AVIS DE LA COMMUNAUTÉ (3)

Chris Sawin

4 /10

Lee Cronin’s The Mummy isn’t scary or memorable; it’s raunchy exploitation and over-orchestrated expired cheese. It is a horror film that reeks of nothing but ridiculousness. The sad part is there’s a decent enough concept buried somewhere within this vomit-drenched monstrosity and a killer ambiance that is borderline spine-tingling.

https://bit.ly/MummyBarf

CinemaSerf

CinemaSerf

6 /10

I had high hopes for this, but boy was I disappointed... Instead of getting Christopher Lee, Boris Karloff or even Arnold Vosloo - we get a modern day "Carrie" with a few bandages and a rehash of the "Azazel" story - only this time with a sarcophagus and lots of rusty chains. We begin when the young daughter of "Charlie" (Jack Reynor) and "Larissa" (Laia Costa) is abducted by someone at the bottom of their garden who has been grooming her with candy bars at their Cairo home.

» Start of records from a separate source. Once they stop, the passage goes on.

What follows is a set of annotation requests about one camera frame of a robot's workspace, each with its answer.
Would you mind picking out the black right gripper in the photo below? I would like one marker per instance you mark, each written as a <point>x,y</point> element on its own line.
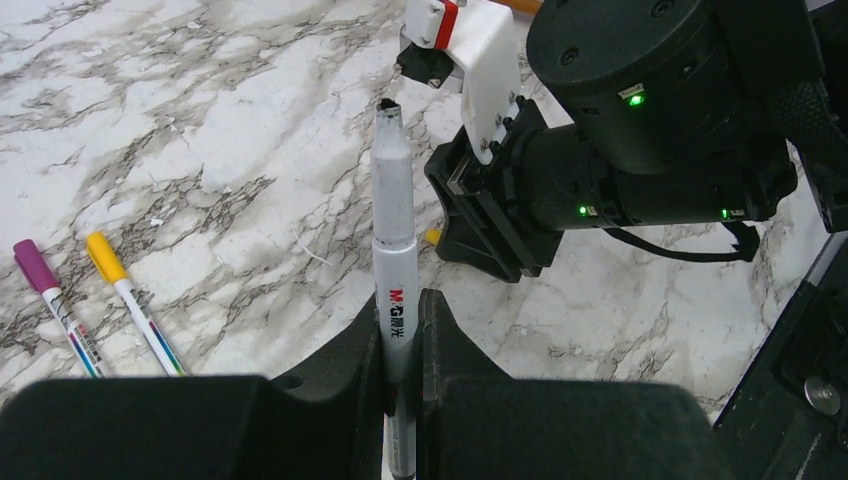
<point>681,112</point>

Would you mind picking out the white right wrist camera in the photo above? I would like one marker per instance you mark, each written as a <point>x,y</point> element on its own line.
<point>470,48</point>

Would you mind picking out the yellow pen cap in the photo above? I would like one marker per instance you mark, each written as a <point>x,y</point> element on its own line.
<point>433,236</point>

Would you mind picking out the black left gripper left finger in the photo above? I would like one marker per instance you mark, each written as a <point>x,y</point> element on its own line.
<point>322,419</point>

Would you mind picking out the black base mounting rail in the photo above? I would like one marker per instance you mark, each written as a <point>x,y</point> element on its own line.
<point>787,418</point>

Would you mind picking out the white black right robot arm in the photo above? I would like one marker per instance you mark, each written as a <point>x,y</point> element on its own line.
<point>681,113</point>

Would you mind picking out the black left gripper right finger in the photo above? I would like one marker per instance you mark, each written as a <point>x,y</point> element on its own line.
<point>477,422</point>

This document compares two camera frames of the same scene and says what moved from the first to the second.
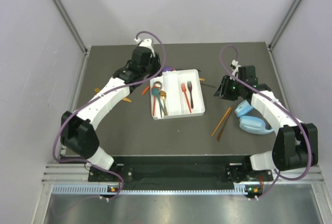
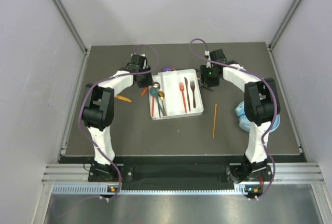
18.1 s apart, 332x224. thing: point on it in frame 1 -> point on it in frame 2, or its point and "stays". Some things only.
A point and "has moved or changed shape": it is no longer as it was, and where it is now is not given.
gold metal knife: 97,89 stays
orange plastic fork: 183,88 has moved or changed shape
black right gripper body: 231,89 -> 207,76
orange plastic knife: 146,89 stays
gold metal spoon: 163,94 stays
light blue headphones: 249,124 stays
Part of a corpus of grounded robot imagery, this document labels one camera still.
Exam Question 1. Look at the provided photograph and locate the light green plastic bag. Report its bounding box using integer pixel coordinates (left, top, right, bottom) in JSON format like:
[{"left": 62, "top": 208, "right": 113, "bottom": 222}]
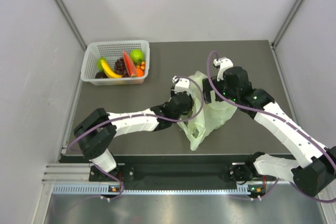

Despite the best efforts of the police, there proves little that can be done and so the family relocate back to the USA and get on with raising their other two children. Then, out of the blue, "Det. Zaki" (May Calamawy) calls to say she has been found after an aeroplane crashed in the desert. Catatonic, the young girl (Natalie Grace) is brought home but swiftly we realise that all is not well and that when things begin to go bump in the night, some malevolence becomes apparent. What could possibly happen next? Well, sadly, there isn't the slightest hint of jeopardy about any of that as the visual effects designers go into overdrive and the writers head back to the pub. There simply isn't anything here that is remotely scary nor that does any justice to the ancient Egyptian mythology that could have better underpinned this mystery had Lee Cronin actually taken some trouble to build on that richness instead of sticking with the typical family panicky melodrama, albeit entertainingly augmented with some modern-day false teeth. There is the slightest of twists at the denouement that did make me smile - until I realised that might also signal sequel, and then I left to go home and watch a film that actually evokes something of the eerie and the mystical from this ancient culture. At least she wasn't a doll!

Sierbahnn

Sierbahnn

5 /10

We can all just say that this is Evil Dead, right? I mean, it is, in everything but name, with some flimsy other story tacked on over it. It is shot like Evil Dead, its dialogue fits the Evil Dead, the narrative is Evil Dead. It just happens to not be Evil Dead. And it is all the worse for it. Because it is NOT Evil Dead, and instead tries to say something else, but gets bogged down in its format, and becomes this bland, uninteresting goop. It is proficient, sure, but it is almost desperate, and it is not engaging, and certainly not fun.